The CIRAS rep plays a vital role in whether a company gets the most out of being a CIRAS member.

Whether in a major train or bus operator or a much smaller contractor, the CIRAS rep can make the difference between CIRAS being a ‘tick box exercise’ or something that helps lower risk and improve safety culture.  So what does good practice look like?  We asked CIRAS rep for Transport for Wales Rail Services, Simon Groves, HSEQ systems and standards manager, to share his thoughts and experience – particularly on his role in getting value out of reports.

Simon has been in the rail industry for 25 years, starting out as a conductor and moving through conductor management before going into operational and occupational safety, and most recently safety assurance. 

What do you think is the key role of the CIRAS rep?

When a company gets a CIRAS report, the rep is the bridge between the reporter and the responder (company).  Getting responders to think about the concern from the reporter’s perspective is important.  For someone to take the time and effort to make a CIRAS report means that they and/or their colleagues are worried.  Asking responders to recognise this when investigating and responding is helpful. 

Does being a part of the safety team help you in your role as CIRAS rep? 

I think so.  It helps to integrate CIRAS with other safety reporting channels within the company.  I also think the fact the report goes out to the business from the central safety team adds weight to it.  It also helps us ensure robust processes are followed.  When the team receives reports, we add them to a pack that goes to our monthly Safety Steering Group.  The Group looks at the concern and decides who is best placed to respond, and when we receive the response back from the business, we update the Group.

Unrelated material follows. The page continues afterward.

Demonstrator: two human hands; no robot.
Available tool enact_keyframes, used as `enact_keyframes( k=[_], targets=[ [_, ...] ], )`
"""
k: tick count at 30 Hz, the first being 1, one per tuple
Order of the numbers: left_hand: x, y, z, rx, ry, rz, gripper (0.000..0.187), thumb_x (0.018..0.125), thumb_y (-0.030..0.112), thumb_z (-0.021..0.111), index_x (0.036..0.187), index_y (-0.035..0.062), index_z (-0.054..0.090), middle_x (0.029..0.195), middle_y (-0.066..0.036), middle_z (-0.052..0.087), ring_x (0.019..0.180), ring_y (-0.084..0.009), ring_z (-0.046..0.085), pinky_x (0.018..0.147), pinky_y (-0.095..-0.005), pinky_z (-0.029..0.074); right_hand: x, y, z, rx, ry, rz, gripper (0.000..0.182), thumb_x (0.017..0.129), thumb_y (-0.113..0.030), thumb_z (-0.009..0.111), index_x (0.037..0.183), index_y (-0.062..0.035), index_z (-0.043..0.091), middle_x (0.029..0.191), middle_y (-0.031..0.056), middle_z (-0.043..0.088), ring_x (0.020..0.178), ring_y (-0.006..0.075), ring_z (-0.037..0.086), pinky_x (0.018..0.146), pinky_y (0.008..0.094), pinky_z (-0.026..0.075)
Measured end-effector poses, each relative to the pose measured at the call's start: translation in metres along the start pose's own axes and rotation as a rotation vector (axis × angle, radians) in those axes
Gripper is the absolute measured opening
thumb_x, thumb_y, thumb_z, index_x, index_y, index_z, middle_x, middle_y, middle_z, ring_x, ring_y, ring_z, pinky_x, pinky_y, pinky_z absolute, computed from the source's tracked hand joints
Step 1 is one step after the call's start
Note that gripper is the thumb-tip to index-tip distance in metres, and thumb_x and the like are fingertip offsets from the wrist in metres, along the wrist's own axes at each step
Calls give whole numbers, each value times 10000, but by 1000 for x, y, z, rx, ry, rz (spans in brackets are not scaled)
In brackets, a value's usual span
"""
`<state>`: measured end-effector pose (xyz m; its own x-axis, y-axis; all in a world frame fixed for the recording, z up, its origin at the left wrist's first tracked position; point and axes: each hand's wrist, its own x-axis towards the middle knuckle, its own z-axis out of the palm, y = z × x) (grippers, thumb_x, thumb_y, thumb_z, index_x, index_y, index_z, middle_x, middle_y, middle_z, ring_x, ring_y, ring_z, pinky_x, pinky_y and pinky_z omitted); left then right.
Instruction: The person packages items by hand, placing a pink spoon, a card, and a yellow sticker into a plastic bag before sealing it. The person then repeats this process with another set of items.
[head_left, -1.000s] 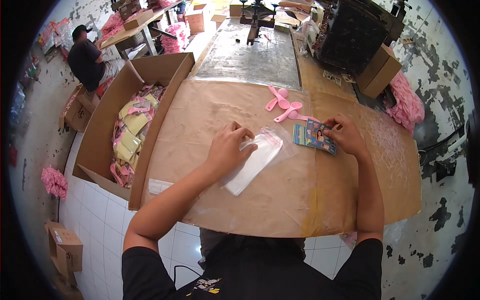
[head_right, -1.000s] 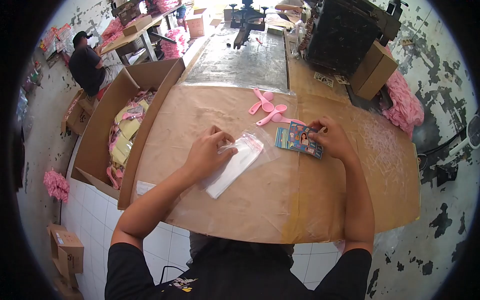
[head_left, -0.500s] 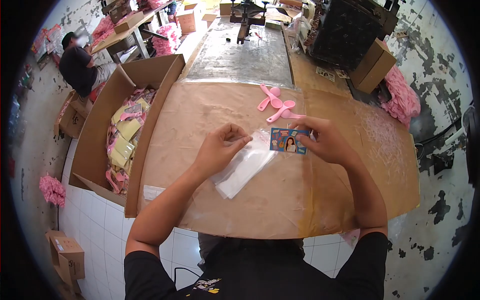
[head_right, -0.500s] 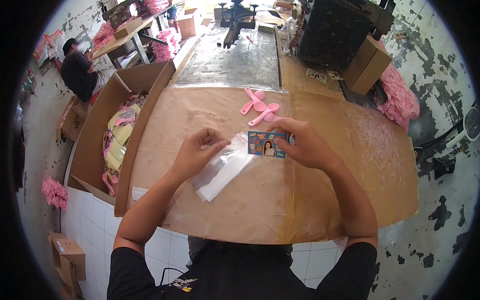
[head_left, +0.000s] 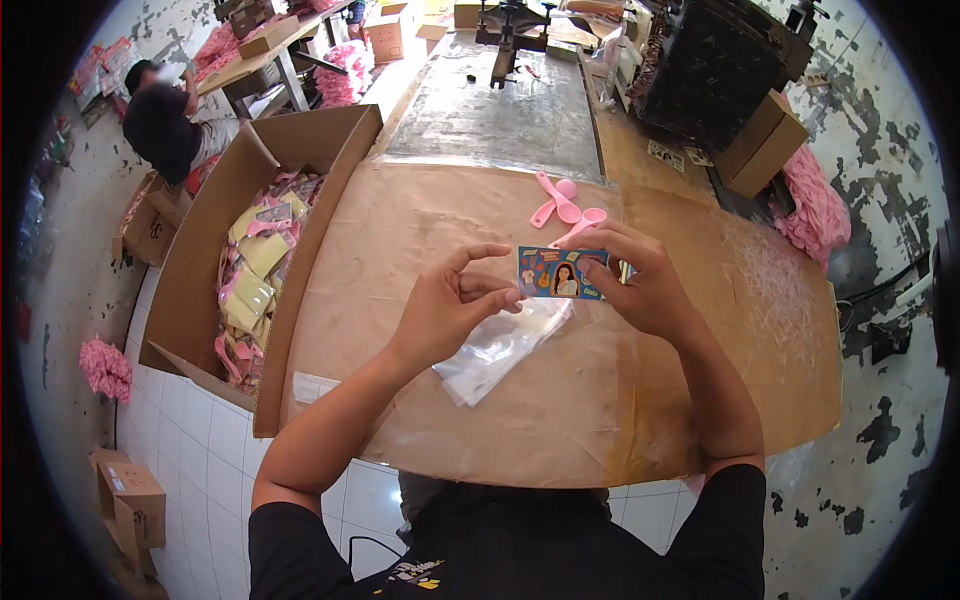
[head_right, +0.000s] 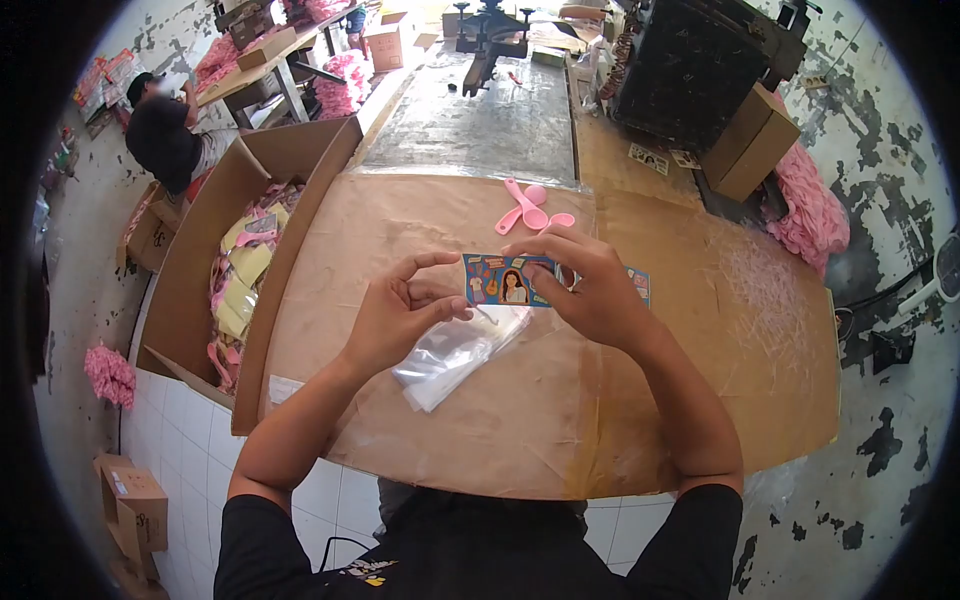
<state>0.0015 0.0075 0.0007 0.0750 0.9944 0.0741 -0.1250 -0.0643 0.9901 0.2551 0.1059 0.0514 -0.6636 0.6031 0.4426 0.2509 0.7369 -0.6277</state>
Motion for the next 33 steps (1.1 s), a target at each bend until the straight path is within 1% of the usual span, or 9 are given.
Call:
enact_keyframes(
  k=[3, 12, 15, 18, 21, 24, 27, 30, 33],
  targets=[
    [-2, -4, 3, 18, 11, 39, 543, 972, 75, 764, 1436, -30, 501, 1043, -156, 790, 963, -156, 763, 813, -273, 600, 0, -2, 0, 20, 79, -16, 281, 922, -5, 703, 1182, -92, 762, 988, 57, 717, 692, 128, 572, 609, 279, 460],
    [-8, -6, 10, 200, -19, 66, 544, 969, 69, 763, 1462, 20, 538, 1039, -127, 801, 951, -110, 745, 820, -275, 588, -1, -12, 2, -134, -142, -265, 321, 896, 4, 753, 1211, -58, 746, 967, 55, 733, 840, 134, 678, 708, 282, 533],
    [-11, -7, 16, 295, -74, 100, 556, 978, 9, 726, 1486, 6, 499, 1087, -162, 785, 999, -145, 741, 835, -280, 598, -8, -26, 20, 191, -102, 166, 252, 909, -72, 800, 1153, -23, 759, 918, 28, 720, 778, 103, 657, 704, 254, 526],
    [-12, 0, 17, 353, -82, 31, 542, 985, 18, 720, 1480, -2, 502, 1075, -147, 785, 970, -130, 737, 812, -270, 592, -15, -14, 41, 377, 132, 213, 228, 914, -138, 828, 1090, -3, 773, 918, 20, 730, 710, 76, 623, 683, 227, 513],
    [-13, 2, 17, 172, -79, -41, 523, 992, 27, 714, 1472, -3, 511, 1055, -134, 784, 921, -107, 729, 787, -254, 586, -21, -6, 44, 340, -10, 224, 218, 979, -222, 766, 1059, -19, 772, 893, 79, 749, 780, 138, 669, 684, 277, 531],
    [-13, 3, 16, 232, -70, -42, 499, 1000, 32, 703, 1463, -1, 520, 1018, -121, 778, 882, -86, 717, 743, -234, 588, -16, -2, 38, 260, -163, 29, 231, 1014, -254, 706, 1028, -35, 779, 992, 110, 749, 925, 191, 691, 803, 332, 544],
    [-11, 4, 19, 192, -27, -114, 451, 1016, 42, 684, 1442, 1, 540, 1012, -104, 771, 874, -74, 712, 693, -218, 585, -3, 32, 9, -56, -53, 128, 211, 989, -241, 687, 1046, -58, 776, 1102, 134, 730, 1041, 274, 679, 916, 415, 523],
    [-8, -5, 14, 141, -33, -91, 391, 1031, 54, 667, 1406, -4, 569, 1024, -81, 762, 876, -70, 712, 676, -211, 589, -4, 69, -11, -653, 58, 131, 200, 926, -196, 695, 1063, -67, 764, 1115, 135, 714, 1064, 317, 664, 962, 459, 496],
    [-7, -4, 13, 137, -23, -122, 352, 1040, 65, 661, 1376, -9, 588, 1049, -67, 756, 869, -69, 712, 690, -211, 590, -6, 85, -7, -608, 10, 379, 221, 888, -193, 705, 1067, -72, 752, 1068, 122, 709, 1097, 313, 641, 977, 465, 476]
  ],
)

What’s the best way to ensure staff know about and understand CIRAS?

These days online seems to get the widest audience.  We share information through Yammer, e-mails and our weekly electronic briefings to our colleagues.  As well as electronic copies of Frontline Matters, we also post links to the CIRAS website and invite people to have a browse.  We do still put hard copies of Frontline Matters out in breakout areas.   

What would you say to someone who felt negative about receiving a CIRAS report? 

It’s all too easy to view a CIRAS report as a sign that an individual or company has failed.  When that happens, it’s a sign of a safety culture that’s got a bit more maturing to do.  Mature companies see confidential reporting as a sign that they are succeeding – by empowering reporters to have a voice when they might otherwise be uncomfortable putting their hand up.  They see reports as an opportunity to address a safety concern - not someone’s failure.  After all, without the report, we may never know about a latent risk until it is too late.

Addressing negative perceptions of confidential reporting is not always easy – people may feel they need to defend a position.  It’s a long-term conversation within our organisations and one that I think never ends.  

Tell us of a time that a CIRAS report you received led to positive action? 

We had some challenges around arranging and undertaking driver medicals.  We had already identified the gap, but when we received a CIRAS report about this issue, it gave us important evidence that people were rightly concerned.  The CIRAS report helped to drive the need for change.  As a result we improved the systems, data and reporting, and our occupational health provider put additional resources in place.  

Are there any challenges in being the CIRAS rep and how do you deal with them?

I think the real challenges come when CIRAS is introduced into a business.  There are some big hurdles – getting over suspicion and fear of the process and the consequences of putting responses into the public domain.  For senior managers and leaders, seeing the effect and improvements resulting from CIRAS reports provides the reassurance that it is the right thing to do.  Quite often at this stage, the rep will be a calming voice and provider of guidance – pushing responders to reflect on the report and really think about things that can be improved.  

Do you get senior support and does that make a difference?

Absolutely.  What’s been great in our organisation is that people recognise the value of the reports.  That makes my job much easier when it comes to getting the right response and the right outcome.